Avevo giurato a me stesso che non mi sarei lasciato coinvolgere dalle vicende della Virtus Roma. Avevo giurato che le emozioni non sarebbero riuscite a sovrastare la ragione. Una ragione offesa dall’autoretrocessione, dalla costruzione di una squadra inadeguata alla serie, da un Presidente che da troppi anni ormai vive alla giornata senza una seppur minima programmazione. Lo avevo giurato. Ma come si fa a rimanere impassibili quando vedi l’amore della tua vita (sportivamente parlando) maltrattato, ridicolizzato e deriso?

Non sono le quattro sconfitte su quattro partite che mi turbano. Difficile aspettarsi di meglio con una squadra del genere. La A2 è una categoria complicata. E’ la vicenda tra Ennio Leonzio e il coach Saibene sbattuta in prima pagina sui giornali ad avermi spinto ad affidare le mie riflessioni a questo foglio. Si sono usati toni apocalittici, per citare il Vate Bianchini, criminalizzando Saibene per uno scappellotto forse un po’ troppo energico ad un suo giocatore poco concentrato in allenamento. A me hanno insegnato che ogni tanto una pacca su una spalla un po’ forte aiuta a capire meglio le cose. Invece si sono inseguite dichiarazioni di procuratori e giornalisti che hanno fatto del coach Saibene una specie di mostro. E’ notizia di qualche minuto fa che la Virtus Roma abbia aperto un provvedimento disciplinare nei confronti del coach. Mio Dio, Saibene avrà pure sbagliato, ma con la situazione che sta vivendo la Virtus Roma, onestamente sarei preoccupato di ben altro. Come, per esempio dell’incapacità di chiudere ad inizio stagione un accordo serio con Eurobasket. Ecco quella sarebbe stata programmazione. Invece l’elefante ha partorito un topolino con una serie di accordi con società sportive del territorio a livello dilettantistico. Per carità, operazione assolutamente meritoria. Ma certamente non determinante per il futuro di questa gloriosa società che negli anni ha fatto indossare la propria maglia a gente come Michael Cooper, Dino Radja, Carlton Myers, Dejan Bodiroga, Erazem Lorbek, Anthony Parker, Larry Wright, Clarence Kea, Enrico Gilardi, Fulvio Polesello, Hugo Sconochini, Gigi Datome. Ma anche gente come Donato Avenia, Emiliano Busca, Marko Tusek che oltre alla tecnica davano il cuore, le gambe e le braccia su quel parquet.
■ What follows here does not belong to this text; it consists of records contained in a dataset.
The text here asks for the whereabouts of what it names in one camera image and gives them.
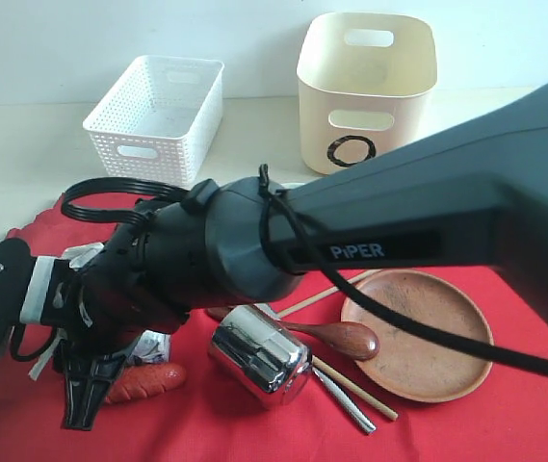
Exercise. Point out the lower wooden chopstick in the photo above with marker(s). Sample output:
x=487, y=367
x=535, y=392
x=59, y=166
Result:
x=343, y=381

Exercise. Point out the shiny steel cup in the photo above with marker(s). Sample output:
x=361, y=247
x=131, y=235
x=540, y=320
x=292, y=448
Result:
x=266, y=358

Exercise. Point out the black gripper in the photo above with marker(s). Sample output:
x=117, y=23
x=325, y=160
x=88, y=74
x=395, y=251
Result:
x=101, y=298

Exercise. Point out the brown wooden spoon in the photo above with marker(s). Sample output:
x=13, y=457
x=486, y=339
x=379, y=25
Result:
x=352, y=339

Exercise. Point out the upper wooden chopstick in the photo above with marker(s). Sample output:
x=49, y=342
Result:
x=324, y=294

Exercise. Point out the wooden chopstick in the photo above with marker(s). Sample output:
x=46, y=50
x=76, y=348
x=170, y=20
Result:
x=324, y=294
x=343, y=381

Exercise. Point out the cream plastic bin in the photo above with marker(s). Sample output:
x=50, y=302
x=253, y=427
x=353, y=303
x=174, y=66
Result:
x=364, y=81

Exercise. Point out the blue white milk carton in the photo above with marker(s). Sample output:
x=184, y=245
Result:
x=151, y=348

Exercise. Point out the white perforated plastic basket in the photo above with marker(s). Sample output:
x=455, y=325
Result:
x=159, y=119

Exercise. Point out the red sausage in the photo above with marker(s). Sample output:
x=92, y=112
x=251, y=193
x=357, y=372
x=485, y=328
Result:
x=146, y=381

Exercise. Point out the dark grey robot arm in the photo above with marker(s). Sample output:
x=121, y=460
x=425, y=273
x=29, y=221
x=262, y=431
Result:
x=473, y=195

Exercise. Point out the steel table knife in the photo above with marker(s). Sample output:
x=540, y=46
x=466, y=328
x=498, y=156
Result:
x=346, y=403

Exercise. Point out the red table cloth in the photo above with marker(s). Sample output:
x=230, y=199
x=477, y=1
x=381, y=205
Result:
x=213, y=418

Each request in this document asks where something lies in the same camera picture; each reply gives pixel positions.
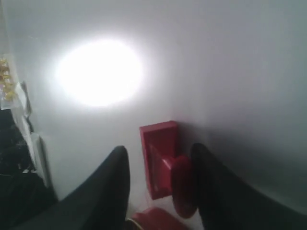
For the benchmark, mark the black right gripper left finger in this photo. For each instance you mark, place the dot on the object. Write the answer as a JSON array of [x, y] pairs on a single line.
[[99, 203]]

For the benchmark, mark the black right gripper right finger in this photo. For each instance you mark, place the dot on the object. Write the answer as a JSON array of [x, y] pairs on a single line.
[[226, 202]]

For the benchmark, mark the red plastic stamp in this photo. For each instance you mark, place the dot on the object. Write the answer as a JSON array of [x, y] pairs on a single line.
[[168, 171]]

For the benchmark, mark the red ink paste tin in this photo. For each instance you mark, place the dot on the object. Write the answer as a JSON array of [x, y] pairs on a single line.
[[154, 218]]

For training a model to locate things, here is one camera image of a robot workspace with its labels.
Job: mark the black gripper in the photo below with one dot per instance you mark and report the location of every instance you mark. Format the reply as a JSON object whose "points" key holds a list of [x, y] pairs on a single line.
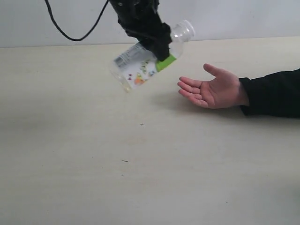
{"points": [[140, 19]]}

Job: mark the white fruit label bottle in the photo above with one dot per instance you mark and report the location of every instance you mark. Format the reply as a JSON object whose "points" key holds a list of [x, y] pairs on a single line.
{"points": [[137, 65]]}

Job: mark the person's open hand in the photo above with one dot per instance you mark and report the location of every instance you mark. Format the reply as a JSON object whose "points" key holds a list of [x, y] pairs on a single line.
{"points": [[224, 91]]}

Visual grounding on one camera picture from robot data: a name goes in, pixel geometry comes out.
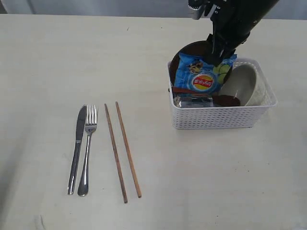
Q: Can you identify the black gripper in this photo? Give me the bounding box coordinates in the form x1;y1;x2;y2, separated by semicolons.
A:
205;0;261;67

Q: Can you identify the blue potato chips bag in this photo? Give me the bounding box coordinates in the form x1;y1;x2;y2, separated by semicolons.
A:
173;52;237;94

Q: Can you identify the pale green ceramic bowl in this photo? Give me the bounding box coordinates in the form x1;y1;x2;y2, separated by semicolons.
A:
219;64;266;106

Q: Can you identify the dark brown wooden spoon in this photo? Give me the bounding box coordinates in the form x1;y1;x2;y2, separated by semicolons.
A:
171;86;240;107

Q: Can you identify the silver foil packet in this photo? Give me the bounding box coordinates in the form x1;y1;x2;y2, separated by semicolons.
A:
173;93;213;108

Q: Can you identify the white perforated plastic basket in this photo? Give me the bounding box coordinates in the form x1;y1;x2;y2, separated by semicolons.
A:
168;57;277;129

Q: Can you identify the brown wooden chopstick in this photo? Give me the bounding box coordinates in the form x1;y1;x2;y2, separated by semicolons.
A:
104;103;128;204
115;101;142;198

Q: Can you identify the silver metal fork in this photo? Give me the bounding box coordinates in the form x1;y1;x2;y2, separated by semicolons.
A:
77;104;97;196

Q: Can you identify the silver metal table knife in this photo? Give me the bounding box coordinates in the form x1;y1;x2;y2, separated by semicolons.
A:
68;105;87;195

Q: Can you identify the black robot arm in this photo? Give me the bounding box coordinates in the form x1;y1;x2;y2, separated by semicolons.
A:
203;0;278;66

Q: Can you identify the dark brown round plate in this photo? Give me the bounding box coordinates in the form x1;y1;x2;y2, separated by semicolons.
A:
168;40;212;85

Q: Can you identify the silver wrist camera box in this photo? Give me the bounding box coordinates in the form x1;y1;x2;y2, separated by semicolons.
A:
188;0;214;20

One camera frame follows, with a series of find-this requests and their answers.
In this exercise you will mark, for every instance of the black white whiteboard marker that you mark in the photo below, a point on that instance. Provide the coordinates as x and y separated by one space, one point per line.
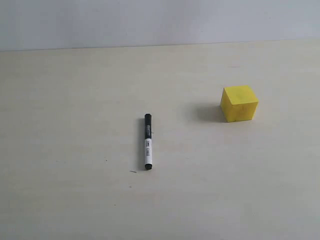
148 160

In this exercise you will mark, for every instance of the yellow foam cube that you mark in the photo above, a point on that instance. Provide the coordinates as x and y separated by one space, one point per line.
238 103

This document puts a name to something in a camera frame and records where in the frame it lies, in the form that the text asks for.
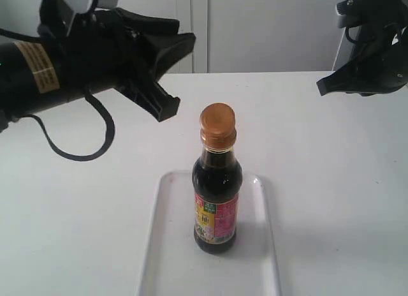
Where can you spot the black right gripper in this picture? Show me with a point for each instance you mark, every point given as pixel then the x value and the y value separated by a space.
pixel 373 51

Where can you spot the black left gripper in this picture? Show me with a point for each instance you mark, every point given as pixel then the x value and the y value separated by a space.
pixel 112 49

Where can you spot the dark soy sauce bottle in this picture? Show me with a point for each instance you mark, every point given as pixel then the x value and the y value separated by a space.
pixel 217 179

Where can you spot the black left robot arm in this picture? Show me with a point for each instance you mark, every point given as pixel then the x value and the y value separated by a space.
pixel 27 72

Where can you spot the white cabinet doors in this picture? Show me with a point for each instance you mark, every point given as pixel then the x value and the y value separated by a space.
pixel 252 35

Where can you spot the clear plastic tray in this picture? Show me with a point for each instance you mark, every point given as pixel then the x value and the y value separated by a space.
pixel 175 265

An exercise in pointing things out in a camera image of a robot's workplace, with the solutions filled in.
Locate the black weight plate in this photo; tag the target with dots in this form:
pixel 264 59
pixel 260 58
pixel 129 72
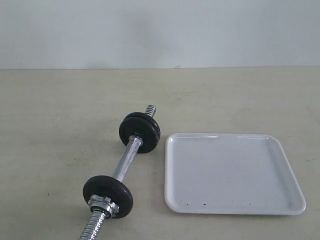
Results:
pixel 148 118

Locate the chrome threaded dumbbell bar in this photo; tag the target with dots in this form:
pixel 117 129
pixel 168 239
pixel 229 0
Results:
pixel 93 226

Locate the white plastic tray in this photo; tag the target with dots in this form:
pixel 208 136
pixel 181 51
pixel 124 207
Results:
pixel 230 174

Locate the chrome spinlock collar nut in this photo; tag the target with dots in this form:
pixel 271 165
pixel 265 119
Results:
pixel 104 205

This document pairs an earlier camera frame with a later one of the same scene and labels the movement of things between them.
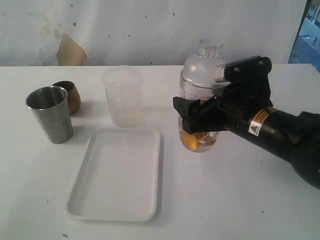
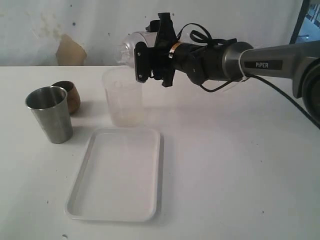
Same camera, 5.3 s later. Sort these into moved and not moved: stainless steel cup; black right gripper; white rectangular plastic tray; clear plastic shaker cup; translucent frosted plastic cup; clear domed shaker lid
Moved: black right gripper; clear domed shaker lid; clear plastic shaker cup
Not moved: stainless steel cup; translucent frosted plastic cup; white rectangular plastic tray
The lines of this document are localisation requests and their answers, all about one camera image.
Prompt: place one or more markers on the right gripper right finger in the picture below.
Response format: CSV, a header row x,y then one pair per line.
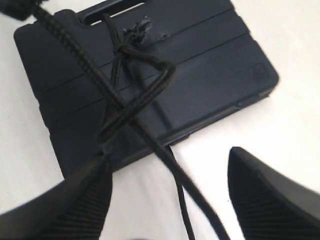
x,y
269,205

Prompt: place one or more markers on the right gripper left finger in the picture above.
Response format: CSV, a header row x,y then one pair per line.
x,y
75,209

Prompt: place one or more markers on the black plastic carrying case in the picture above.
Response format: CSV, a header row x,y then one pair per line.
x,y
220,69

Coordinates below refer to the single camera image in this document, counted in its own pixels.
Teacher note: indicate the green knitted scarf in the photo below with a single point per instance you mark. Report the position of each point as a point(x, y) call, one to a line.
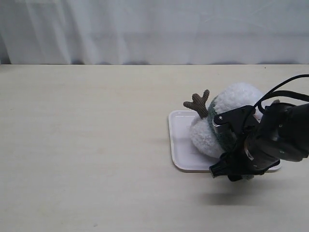
point(219, 105)

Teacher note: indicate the white backdrop curtain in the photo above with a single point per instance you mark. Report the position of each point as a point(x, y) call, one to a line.
point(157, 32)

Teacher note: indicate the white plush snowman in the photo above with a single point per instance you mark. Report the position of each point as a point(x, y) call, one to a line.
point(201, 133)

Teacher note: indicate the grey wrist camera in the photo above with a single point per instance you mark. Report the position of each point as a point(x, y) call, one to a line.
point(237, 120)

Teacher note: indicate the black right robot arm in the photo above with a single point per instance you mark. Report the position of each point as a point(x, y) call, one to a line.
point(281, 134)

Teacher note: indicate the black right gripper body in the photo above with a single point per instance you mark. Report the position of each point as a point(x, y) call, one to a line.
point(247, 160)

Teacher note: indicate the white square plastic tray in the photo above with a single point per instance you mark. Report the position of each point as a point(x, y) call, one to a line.
point(185, 156)

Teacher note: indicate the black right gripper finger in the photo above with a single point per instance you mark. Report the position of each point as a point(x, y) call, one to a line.
point(223, 167)

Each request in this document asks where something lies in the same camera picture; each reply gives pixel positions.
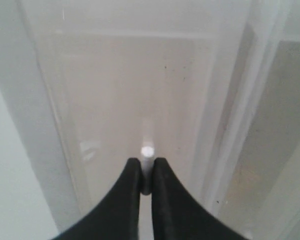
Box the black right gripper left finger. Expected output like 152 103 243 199
55 158 142 240

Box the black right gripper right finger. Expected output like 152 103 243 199
151 158 244 240

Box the clear drawer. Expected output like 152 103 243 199
0 0 291 240

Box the white plastic drawer cabinet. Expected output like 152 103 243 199
213 0 300 240

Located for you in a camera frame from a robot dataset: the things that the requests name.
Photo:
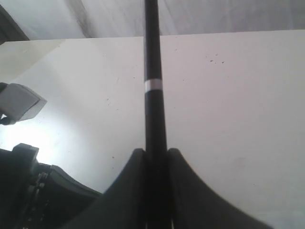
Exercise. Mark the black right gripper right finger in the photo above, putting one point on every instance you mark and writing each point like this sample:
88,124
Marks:
197,206

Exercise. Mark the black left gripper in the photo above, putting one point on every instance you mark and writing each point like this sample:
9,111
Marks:
35,195

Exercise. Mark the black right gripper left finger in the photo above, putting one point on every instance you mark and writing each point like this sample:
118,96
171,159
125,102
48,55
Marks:
122,206

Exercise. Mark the black paintbrush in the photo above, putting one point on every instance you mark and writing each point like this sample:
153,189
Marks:
159,216

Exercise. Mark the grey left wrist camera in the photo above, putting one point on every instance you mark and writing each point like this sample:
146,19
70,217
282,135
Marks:
18,103

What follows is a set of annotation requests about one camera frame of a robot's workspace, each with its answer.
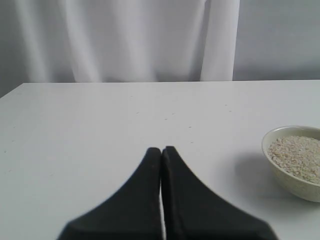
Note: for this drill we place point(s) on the white ceramic rice bowl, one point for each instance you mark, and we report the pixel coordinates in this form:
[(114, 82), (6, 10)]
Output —
[(293, 153)]

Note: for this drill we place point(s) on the white backdrop curtain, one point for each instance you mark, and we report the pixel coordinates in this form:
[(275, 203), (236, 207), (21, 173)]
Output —
[(115, 41)]

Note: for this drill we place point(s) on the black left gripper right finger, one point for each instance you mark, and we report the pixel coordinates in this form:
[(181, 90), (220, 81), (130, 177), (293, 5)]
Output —
[(193, 212)]

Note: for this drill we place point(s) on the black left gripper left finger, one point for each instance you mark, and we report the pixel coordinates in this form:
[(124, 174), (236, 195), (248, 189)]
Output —
[(131, 213)]

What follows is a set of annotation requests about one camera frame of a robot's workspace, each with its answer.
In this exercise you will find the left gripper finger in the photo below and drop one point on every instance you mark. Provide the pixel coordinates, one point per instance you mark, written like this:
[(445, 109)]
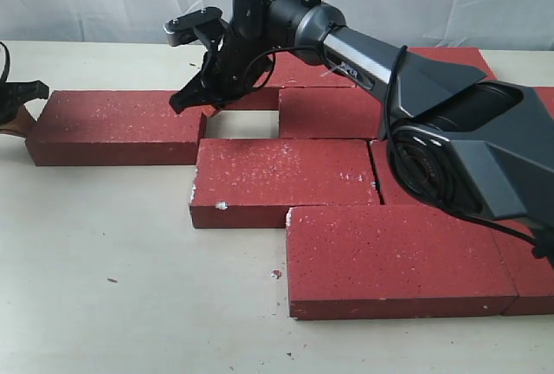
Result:
[(28, 91)]

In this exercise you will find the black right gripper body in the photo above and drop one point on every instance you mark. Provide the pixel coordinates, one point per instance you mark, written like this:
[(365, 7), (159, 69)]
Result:
[(238, 64)]

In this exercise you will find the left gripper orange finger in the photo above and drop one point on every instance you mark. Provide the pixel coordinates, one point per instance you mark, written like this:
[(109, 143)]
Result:
[(22, 125)]

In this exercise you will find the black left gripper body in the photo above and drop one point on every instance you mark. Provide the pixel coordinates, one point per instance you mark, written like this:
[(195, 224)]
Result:
[(11, 100)]

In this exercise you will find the red brick white speckled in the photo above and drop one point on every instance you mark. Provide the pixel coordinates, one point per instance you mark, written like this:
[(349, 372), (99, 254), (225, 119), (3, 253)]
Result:
[(253, 183)]

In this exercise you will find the red brick once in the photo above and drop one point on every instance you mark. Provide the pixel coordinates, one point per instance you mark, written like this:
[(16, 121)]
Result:
[(328, 113)]

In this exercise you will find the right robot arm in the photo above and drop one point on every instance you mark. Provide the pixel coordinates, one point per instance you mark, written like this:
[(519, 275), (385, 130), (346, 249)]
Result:
[(476, 149)]

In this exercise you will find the red brick third row right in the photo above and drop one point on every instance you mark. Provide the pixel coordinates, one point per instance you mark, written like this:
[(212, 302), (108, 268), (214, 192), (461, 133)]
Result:
[(389, 190)]

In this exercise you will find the red brick second row right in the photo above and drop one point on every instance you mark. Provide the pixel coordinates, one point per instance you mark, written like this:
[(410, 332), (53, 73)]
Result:
[(546, 94)]

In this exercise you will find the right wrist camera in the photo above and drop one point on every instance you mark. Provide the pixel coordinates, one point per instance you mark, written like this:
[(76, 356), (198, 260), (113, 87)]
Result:
[(205, 25)]

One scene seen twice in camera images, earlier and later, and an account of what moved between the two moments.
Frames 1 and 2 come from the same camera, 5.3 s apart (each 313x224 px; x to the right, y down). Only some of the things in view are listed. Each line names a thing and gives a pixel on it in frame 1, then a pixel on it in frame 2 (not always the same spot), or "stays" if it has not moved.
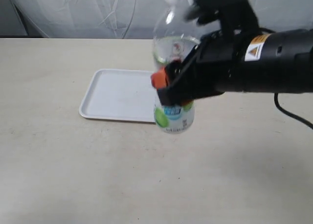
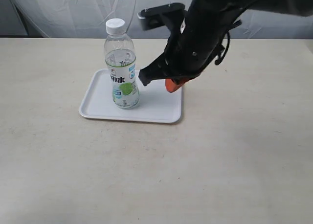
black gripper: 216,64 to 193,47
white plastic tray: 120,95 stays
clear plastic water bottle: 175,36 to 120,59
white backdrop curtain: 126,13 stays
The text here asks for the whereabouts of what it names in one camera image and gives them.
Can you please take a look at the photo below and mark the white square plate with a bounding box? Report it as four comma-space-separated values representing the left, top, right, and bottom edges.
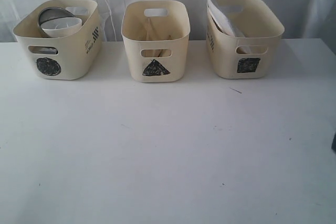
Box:
205, 0, 260, 55

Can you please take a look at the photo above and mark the white plastic bowl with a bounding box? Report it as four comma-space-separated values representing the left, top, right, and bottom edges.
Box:
40, 17, 82, 38

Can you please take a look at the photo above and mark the stainless steel bowl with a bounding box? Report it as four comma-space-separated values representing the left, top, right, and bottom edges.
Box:
37, 7, 75, 28

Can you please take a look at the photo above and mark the steel mug with wire handle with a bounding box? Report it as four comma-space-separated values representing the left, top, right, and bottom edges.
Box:
28, 46, 58, 55

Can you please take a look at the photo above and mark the cream bin with black square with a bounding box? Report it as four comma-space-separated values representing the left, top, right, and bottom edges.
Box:
206, 0, 285, 79

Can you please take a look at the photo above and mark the cream bin with black triangle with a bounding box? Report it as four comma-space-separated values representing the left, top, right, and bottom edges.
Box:
121, 0, 191, 83

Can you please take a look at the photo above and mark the cream bin with black circle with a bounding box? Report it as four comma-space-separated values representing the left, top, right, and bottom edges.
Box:
13, 0, 102, 80

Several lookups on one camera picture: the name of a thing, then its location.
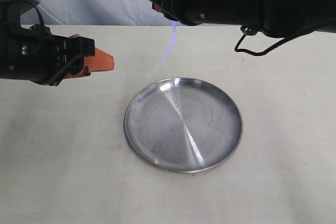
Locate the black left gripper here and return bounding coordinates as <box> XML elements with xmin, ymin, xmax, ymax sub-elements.
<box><xmin>28</xmin><ymin>24</ymin><xmax>114</xmax><ymax>86</ymax></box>

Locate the translucent white plastic straw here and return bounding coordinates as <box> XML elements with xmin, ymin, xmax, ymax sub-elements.
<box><xmin>149</xmin><ymin>21</ymin><xmax>177</xmax><ymax>77</ymax></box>

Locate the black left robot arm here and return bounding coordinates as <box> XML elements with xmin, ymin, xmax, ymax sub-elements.
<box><xmin>1</xmin><ymin>0</ymin><xmax>114</xmax><ymax>86</ymax></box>

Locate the round stainless steel plate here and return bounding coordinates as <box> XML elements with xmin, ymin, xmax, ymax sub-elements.
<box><xmin>123</xmin><ymin>77</ymin><xmax>244</xmax><ymax>173</ymax></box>

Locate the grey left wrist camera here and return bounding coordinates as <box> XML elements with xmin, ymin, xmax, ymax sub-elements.
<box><xmin>19</xmin><ymin>0</ymin><xmax>40</xmax><ymax>15</ymax></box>

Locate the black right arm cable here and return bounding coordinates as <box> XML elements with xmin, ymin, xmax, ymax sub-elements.
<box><xmin>234</xmin><ymin>16</ymin><xmax>336</xmax><ymax>57</ymax></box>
L’ho vista la Virtus di oggi giocare. Ha bisogno di un coach che sappia insegnare basket. Ha bisogno di un americano forte. Un centro. E forse un piccolo. Ma potrebbe anche non servire. Ha bisogno di ritrovare fiducia e di guardare avanti.

Esiste solo una persona a Roma in grado di fare tutto questo. Si chiama Marco Calvani. Grande conoscitore di basket, navigato anche in serie A2, romano, adorato dai tifosi (è suo il secondo scudetto di Roma, quello che non trovate negli albi d’oro perché ci trovate scritto Siena. Ma Siena se ne appropriò in maniera indebita, come le vicissitudini dell’allora suo Presidente stanno a dimostrare). Marco Calvani sa insegnare basket e riporterebbe i tifosi al Palazzetto. Riaccenderebbe la fiammella della speranza. Riunirebbe la città intorno a questa armata Brancaleone che potrebbe diventare una sorpresa vera. Ma gli serve un americano forte. Senza, neanche Calvani può fare miracoli.

Allora Presidente Toti, Marco Calvani, un americano e ci andiamo a prendere i play off. O, altrimenti, stacchi la spina. Questa agonia non la meritiamo. La dignità prima di tutto.